I was given a geography book for Christmas.
Hugh and I were married in Chicago during the run of another play—we met in The Cherry Orchard and married in The Joyous Season, and after the play closed we bought a very second-hand car and set off to see his family in Oklahoma, and mine in the South. I remember two things about the car: the license plates for Illinois in 1946 were made of soybeans; and there was something wrong with the gearshift; it kept slipping back into neutral. We drove through the Ozarks with one hand holding the recalcitrant gearshift in high.
I had never been west of Chicago, and I knew nothing about Oklahoma. I blush to report that I asked Hugh if the streets of Tulsa were paved.
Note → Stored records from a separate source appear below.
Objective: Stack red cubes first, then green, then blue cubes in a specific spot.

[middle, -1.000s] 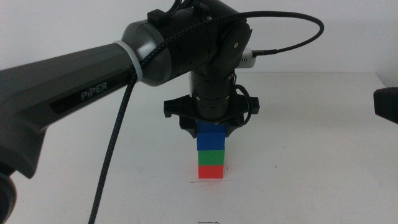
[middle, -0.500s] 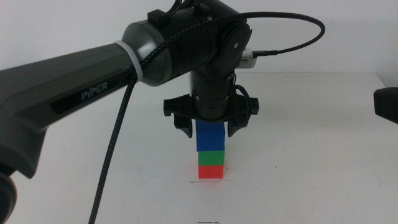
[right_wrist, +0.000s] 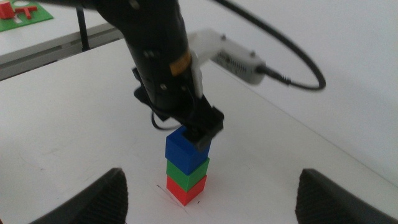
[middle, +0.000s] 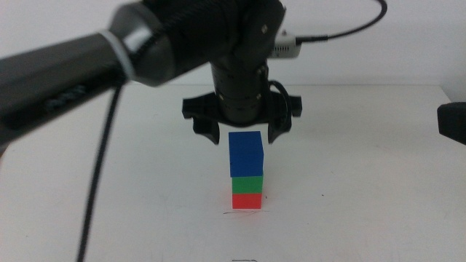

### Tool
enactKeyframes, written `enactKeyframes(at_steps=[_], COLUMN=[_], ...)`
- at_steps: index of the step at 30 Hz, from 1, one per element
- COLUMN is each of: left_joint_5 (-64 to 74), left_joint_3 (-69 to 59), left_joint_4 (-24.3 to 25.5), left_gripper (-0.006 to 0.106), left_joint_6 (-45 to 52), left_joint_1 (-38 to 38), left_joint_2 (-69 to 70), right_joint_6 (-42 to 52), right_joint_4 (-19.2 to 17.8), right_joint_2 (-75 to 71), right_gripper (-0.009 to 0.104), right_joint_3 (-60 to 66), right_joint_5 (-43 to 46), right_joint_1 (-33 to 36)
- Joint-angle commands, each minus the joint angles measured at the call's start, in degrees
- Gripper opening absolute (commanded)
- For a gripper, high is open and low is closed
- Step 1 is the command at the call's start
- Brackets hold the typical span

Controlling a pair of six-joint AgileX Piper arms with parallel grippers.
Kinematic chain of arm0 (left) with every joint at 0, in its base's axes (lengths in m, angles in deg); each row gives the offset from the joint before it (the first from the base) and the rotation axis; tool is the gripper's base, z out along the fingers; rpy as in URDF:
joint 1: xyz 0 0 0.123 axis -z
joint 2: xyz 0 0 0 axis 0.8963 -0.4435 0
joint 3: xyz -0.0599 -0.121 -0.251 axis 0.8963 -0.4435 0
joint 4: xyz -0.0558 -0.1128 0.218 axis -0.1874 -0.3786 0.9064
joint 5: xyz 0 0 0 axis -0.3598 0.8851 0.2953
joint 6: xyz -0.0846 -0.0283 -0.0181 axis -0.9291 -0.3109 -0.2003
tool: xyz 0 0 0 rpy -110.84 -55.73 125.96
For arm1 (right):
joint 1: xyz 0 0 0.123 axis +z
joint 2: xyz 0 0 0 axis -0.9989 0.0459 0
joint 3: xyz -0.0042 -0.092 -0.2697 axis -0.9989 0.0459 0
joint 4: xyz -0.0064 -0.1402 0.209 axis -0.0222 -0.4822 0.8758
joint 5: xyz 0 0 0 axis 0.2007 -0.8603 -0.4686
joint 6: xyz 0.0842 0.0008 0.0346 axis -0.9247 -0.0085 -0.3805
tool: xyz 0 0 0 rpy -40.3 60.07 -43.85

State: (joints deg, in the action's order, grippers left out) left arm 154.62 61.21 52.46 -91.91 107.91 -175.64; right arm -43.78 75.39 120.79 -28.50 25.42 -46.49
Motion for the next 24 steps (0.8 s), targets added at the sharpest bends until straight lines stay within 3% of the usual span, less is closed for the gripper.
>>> enactKeyframes(at_steps=[1, 9, 15, 19, 24], left_joint_5=[3.97, 4.30, 4.30, 4.30, 4.15], left_joint_3=[1.48, 1.48, 1.30, 1.30, 1.30], left_joint_4=[1.29, 5.77, 12.61, 17.59, 14.63], left_gripper=[0.091, 0.091, 0.091, 0.091, 0.091], left_joint_6=[0.34, 7.97, 19.17, 20.50, 22.09], left_joint_1=[0.33, 0.33, 0.33, -0.63, -9.86], left_joint_2=[5.03, 15.69, 23.43, 27.62, 33.98], right_joint_6=[0.69, 0.69, 0.69, 0.69, 0.69], right_joint_4=[-0.47, -0.47, -0.47, -0.47, -0.61], right_joint_2=[-0.02, -0.02, -0.02, -0.02, -0.02], right_gripper=[0.078, 0.078, 0.078, 0.078, 0.078], right_joint_3=[-1.42, -1.42, -1.42, -1.42, -1.42], right_joint_5=[4.12, 4.12, 4.12, 4.12, 4.12], right_joint_1=[-0.30, -0.30, -0.30, -0.30, -0.30])
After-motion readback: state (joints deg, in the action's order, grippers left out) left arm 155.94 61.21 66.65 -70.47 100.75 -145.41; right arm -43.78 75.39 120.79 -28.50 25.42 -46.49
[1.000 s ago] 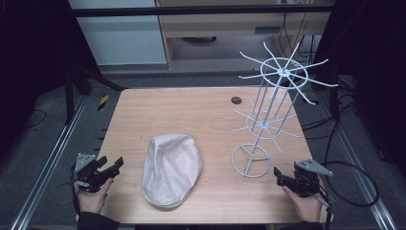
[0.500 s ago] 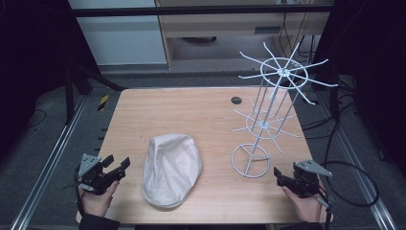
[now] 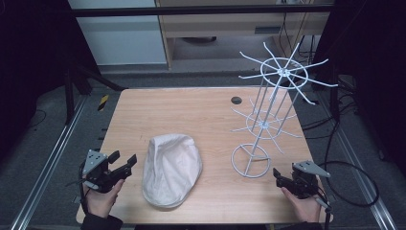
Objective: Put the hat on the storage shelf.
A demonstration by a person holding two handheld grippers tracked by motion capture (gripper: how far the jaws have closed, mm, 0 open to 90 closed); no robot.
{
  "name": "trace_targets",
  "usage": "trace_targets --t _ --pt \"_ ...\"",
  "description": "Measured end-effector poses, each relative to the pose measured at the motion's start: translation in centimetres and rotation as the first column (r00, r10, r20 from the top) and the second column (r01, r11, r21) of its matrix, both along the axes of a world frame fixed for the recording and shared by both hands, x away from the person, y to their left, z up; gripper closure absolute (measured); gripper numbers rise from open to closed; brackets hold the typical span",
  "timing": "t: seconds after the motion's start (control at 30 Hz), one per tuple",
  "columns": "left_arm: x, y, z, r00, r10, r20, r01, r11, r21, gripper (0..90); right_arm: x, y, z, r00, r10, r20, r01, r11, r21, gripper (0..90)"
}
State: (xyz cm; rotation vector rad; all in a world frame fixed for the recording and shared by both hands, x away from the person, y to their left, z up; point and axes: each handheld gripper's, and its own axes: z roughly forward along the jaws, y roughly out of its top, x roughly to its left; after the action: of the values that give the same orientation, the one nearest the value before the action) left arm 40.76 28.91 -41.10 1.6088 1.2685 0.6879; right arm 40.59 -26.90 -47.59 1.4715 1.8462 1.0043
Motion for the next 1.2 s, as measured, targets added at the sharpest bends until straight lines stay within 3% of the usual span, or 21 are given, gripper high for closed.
trace_targets --t 0.2,0.47,0.9,1.2 --pt "-0.2 -1.0 0.6 0.9991 -0.036 0.021 0.035 0.9992 0.017 32.9 0.0 0.0 0.0 1.0 0.004 0.004 -0.004 1.0 0.003 25.7" --pt "0.1 -2.4 1.0 0.9971 -0.075 -0.007 0.076 0.9951 0.064 33.1 0.0 0.2 -0.1 1.0 0.007 -0.006 -0.007 1.0 -0.009 26.1" --pt "0.5 -4.0 1.9 0.9935 -0.109 -0.035 0.111 0.989 0.097 37.4 0.0 0.3 -0.2 0.9999 0.004 -0.015 -0.004 1.0 -0.031 26.4" --pt "1.6 -4.8 2.5 0.9898 -0.108 -0.092 0.119 0.9862 0.116 39.5 -0.1 0.0 -0.2 0.9999 -0.007 -0.007 0.007 1.0 -0.026 26.3"
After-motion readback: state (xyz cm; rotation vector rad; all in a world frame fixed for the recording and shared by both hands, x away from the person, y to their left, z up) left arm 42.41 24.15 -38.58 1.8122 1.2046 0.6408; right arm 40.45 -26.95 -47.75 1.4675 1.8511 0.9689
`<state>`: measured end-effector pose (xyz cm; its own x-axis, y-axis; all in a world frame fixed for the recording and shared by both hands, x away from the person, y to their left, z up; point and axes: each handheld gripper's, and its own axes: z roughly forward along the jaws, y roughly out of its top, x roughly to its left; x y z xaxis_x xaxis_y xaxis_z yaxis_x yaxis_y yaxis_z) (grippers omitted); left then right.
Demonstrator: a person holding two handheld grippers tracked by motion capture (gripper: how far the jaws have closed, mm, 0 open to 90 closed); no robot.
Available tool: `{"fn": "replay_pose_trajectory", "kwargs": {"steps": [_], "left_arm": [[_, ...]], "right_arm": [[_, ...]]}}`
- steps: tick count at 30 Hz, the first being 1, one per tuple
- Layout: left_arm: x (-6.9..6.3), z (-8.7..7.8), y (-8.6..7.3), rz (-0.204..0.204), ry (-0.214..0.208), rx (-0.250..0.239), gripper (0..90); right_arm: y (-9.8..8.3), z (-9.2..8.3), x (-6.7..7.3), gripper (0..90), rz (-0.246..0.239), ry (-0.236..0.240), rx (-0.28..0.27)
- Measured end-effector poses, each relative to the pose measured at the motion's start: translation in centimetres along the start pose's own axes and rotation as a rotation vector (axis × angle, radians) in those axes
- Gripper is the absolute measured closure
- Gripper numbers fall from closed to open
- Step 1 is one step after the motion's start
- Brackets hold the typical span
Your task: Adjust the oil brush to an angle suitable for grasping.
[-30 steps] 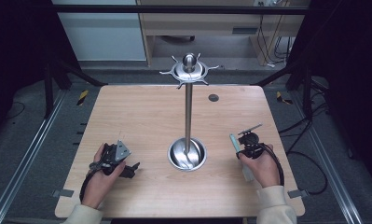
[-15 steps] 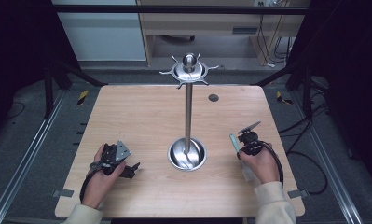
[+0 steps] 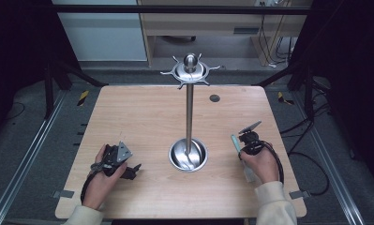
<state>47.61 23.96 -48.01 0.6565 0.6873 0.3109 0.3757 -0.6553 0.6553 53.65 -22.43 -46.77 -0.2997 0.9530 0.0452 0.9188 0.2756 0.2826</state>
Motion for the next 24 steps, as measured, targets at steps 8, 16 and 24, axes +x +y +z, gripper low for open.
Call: {"fn": "replay_pose_trajectory", "kwargs": {"steps": [8,16,24], "left_arm": [[-0.05,0.02,0.03,0.0,0.0,-0.002,3.1],[-0.1,0.04,0.06,0.001,-0.001,0.001,3.1],[-0.04,0.04,0.02,-0.001,-0.002,-0.002,3.1]], "right_arm": [[0.04,0.02,-0.04,81.0,0.021,0.001,-0.001],[-0.03,0.0,0.13,82.2,0.05,-0.011,-0.005],[-0.15,-0.22,-0.08,82.6,0.056,0.011,-0.026]]}}
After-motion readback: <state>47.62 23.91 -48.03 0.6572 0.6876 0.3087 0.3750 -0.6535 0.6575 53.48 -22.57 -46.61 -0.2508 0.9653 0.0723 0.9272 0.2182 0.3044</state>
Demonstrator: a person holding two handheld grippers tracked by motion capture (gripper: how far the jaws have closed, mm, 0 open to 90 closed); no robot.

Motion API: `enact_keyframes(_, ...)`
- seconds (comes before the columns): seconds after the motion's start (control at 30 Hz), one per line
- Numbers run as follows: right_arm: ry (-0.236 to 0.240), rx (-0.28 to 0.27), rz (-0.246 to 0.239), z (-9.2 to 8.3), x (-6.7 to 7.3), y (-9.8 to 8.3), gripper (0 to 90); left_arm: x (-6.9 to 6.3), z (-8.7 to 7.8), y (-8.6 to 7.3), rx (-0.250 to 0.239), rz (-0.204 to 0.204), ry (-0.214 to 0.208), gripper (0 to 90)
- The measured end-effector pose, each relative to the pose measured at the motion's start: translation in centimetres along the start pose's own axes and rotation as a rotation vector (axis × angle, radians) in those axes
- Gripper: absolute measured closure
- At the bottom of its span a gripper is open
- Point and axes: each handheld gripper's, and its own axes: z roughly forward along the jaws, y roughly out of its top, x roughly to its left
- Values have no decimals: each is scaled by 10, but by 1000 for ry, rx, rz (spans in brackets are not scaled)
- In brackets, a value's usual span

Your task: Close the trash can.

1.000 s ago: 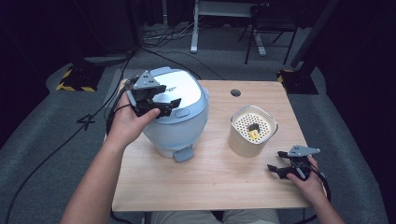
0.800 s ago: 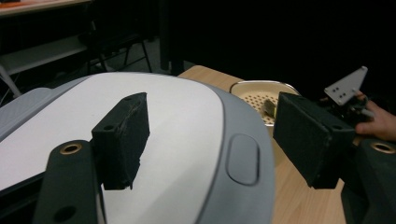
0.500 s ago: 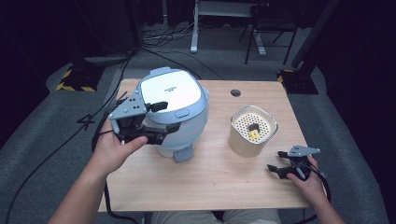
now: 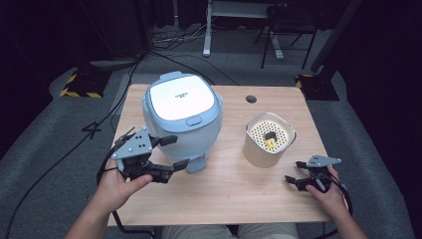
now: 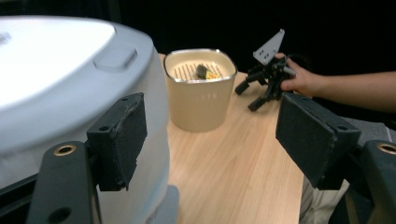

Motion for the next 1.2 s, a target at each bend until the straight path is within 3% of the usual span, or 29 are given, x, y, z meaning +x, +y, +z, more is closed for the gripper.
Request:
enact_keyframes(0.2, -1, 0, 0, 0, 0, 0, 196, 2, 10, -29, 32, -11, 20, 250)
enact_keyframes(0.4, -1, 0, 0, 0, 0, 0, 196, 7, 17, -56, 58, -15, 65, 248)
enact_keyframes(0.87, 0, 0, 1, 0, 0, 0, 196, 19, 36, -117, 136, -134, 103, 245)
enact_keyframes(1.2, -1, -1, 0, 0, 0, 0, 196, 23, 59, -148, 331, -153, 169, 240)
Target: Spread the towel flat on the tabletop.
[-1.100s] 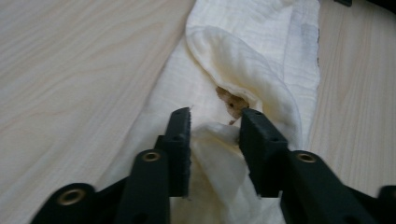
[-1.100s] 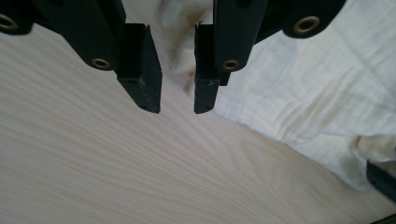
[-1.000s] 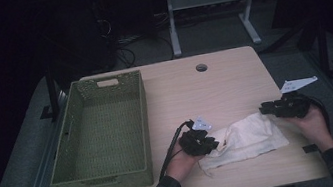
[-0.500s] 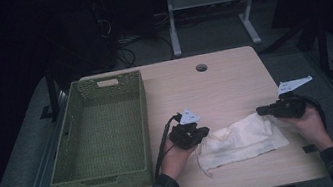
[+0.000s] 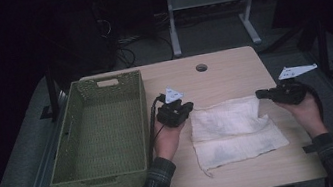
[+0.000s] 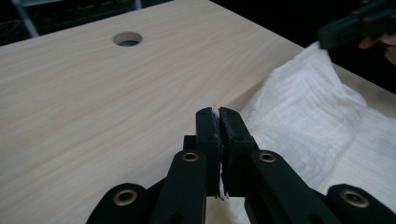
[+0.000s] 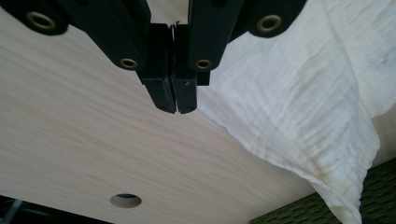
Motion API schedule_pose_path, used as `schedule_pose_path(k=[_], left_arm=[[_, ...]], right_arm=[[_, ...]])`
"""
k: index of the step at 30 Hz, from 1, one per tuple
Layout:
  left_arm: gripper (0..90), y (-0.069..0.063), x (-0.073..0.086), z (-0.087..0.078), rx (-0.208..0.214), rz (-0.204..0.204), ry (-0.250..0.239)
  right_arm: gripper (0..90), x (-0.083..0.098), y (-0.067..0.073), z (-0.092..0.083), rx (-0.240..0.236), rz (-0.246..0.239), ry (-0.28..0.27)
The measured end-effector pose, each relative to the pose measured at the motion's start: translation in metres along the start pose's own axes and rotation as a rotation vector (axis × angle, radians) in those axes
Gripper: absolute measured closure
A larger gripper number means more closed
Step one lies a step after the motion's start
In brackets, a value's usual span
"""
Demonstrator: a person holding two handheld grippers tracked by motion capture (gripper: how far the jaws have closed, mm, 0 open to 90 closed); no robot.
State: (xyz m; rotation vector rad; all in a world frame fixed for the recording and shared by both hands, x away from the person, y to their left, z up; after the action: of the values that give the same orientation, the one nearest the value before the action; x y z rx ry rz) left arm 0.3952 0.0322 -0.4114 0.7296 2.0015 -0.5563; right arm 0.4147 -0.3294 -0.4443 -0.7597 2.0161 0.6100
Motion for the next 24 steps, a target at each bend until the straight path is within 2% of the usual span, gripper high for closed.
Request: schedule_pose_path(k=[3,6,11,12,16,19,24], left_arm=[[87.0,0.008,-0.005,0.007,-0.024,-0.015,-0.006],[87.0,0.013,-0.011,0.013,-0.041,-0.017,-0.013],[87.0,0.022,-0.022,0.022,-0.074,-0.004,-0.017],[87.0,0.024,-0.022,0.025,-0.081,-0.012,-0.021],[87.0,0.037,-0.024,0.035,-0.106,-0.029,-0.007],[87.0,0.045,-0.024,0.040,-0.135,-0.058,-0.018],[86.9,0.057,-0.020,0.051,-0.172,-0.083,0.017]], right_arm=[[88.3,-0.004,-0.006,0.002,0.019,0.001,0.006],[88.3,-0.018,-0.009,0.001,0.029,-0.008,-0.012],[88.3,-0.041,-0.015,0.004,0.068,-0.034,-0.008],[88.4,-0.044,-0.017,0.006,0.075,-0.037,-0.010],[88.3,-0.050,-0.026,0.016,0.103,-0.040,0.008],[88.3,-0.055,-0.032,0.025,0.116,-0.035,0.010],[88.2,-0.063,-0.038,0.044,0.131,-0.041,0.041]])
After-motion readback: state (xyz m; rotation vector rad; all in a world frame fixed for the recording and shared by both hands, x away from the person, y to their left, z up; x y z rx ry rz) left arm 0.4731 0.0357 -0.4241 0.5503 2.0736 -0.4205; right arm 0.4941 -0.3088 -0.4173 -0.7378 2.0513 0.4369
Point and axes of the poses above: each handheld gripper's, and its own axes: z roughly forward along the jaws, x roughly out of its underside, y roughly to its left, the point moved 3 cm from there along z, roughly forward along the jaws, and after that the axes turned 3 degrees about -y, right-handed, at the moved point
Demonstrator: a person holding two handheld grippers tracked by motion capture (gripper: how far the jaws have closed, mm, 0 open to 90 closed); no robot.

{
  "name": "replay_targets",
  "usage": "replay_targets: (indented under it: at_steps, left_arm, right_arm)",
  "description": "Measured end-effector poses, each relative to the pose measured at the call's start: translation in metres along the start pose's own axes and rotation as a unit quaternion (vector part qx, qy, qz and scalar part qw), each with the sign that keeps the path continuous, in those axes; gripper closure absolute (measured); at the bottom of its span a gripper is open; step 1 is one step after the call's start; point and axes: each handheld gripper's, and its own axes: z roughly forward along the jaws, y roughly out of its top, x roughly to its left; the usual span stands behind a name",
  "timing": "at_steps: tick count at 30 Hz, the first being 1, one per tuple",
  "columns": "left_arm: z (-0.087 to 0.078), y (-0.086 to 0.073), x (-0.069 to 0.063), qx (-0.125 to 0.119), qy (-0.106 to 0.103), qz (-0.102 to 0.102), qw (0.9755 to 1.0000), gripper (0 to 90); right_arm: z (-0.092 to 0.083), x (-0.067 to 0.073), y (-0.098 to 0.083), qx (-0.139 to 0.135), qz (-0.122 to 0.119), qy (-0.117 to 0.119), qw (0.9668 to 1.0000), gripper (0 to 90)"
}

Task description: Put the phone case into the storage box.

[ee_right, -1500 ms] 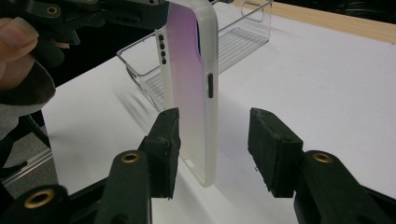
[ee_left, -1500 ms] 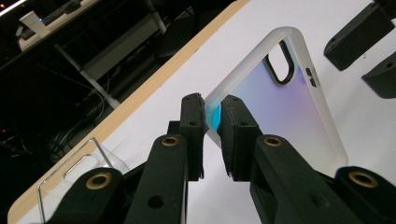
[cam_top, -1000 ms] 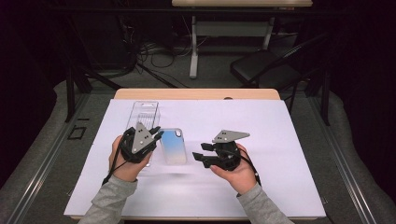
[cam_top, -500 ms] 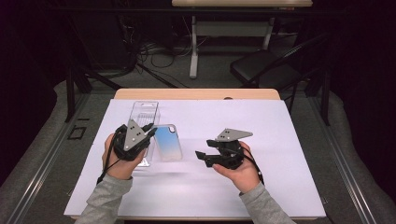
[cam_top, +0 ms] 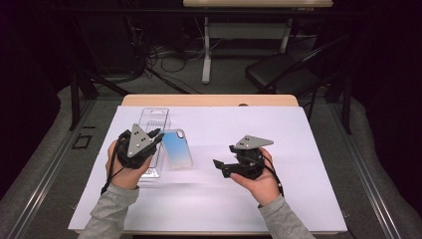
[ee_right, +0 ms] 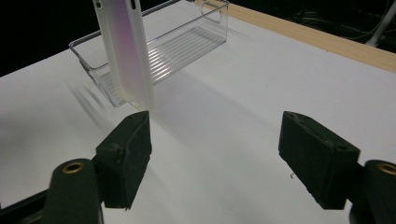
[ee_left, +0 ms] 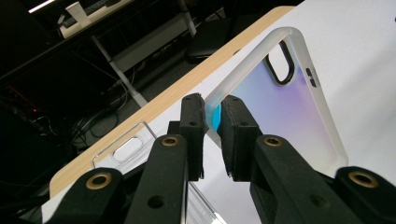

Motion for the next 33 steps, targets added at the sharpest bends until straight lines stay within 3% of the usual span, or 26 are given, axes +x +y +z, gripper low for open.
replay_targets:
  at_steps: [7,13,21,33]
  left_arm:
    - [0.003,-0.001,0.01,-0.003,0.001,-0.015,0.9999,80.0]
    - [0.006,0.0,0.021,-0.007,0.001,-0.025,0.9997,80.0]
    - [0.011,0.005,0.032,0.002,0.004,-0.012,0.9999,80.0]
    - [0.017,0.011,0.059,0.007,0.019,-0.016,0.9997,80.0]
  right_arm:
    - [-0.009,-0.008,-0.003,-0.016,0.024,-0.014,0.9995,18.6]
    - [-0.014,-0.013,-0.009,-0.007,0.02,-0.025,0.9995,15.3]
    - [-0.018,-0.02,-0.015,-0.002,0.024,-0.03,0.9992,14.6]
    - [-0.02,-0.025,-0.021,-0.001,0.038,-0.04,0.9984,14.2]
Granted, he was leading me on. It was when he told me tha
t his mother put on shoes to go to church that I realized that I was being had.
But it isn’t fair to blame independent school education. And the public school in our neighborhood when we returned to the city was one of the worst in New York. We were, and are, more than grateful for St. Hilda’s and St. Hugh’s—and of course, with a name like St. Hugh, it was obviously the place for us.
One day the children came home with the usual mimeographed petition for a cake for the bazaar. They were new at the school and they wanted their mother to do the right thing. “Please, Mother.” So I baked a cake.
I’m as bad at cakes as I am at cherry pies. The last cherry pie I made was shortly after we were married and Hugh had some people from the Theatre Guild in for dinner, and I was determined to impress them with my wifely virtues. When it was time for dessert I didn’t think the pie crust was brown enough, so I put it under the broiler. We had to get the fire extinguisher.
So I made a cake for my children’s sake. It tasted delicious. But it didn’t look the way it tasted. It was lopsided: a mess. I wrote the headmistress a note which ran more or less like this: “I tried. I baked a cake. Because my family loves me, they will eat it. But it is obvious that this is not the way in which I can be of use to the school. Is there anything else I could do, more in line with my talents? Is there a play we could help with, or anything like that?”
Within a few days Hugh and I found that we were directing the Christmas pageant, with the entire Cathedral of St. John the Divine as our stage: Mr. and Mrs. Max Reinhardt. It’s quite something to see the three kings march in their glorious costumes the length of two city blocks.
If I had been able to bake that cake for the school cake sale I might still be in darkness. Father Anthony (I speak of him so casually: he is Metropolitan of Surozh and Exarch of the Russian Patriarchal in Western Europe) said last spring that it is good to have turned to God as he did, as I did, after a time of darkness, because then one truly knows what it is like to be dead, and now to be alive.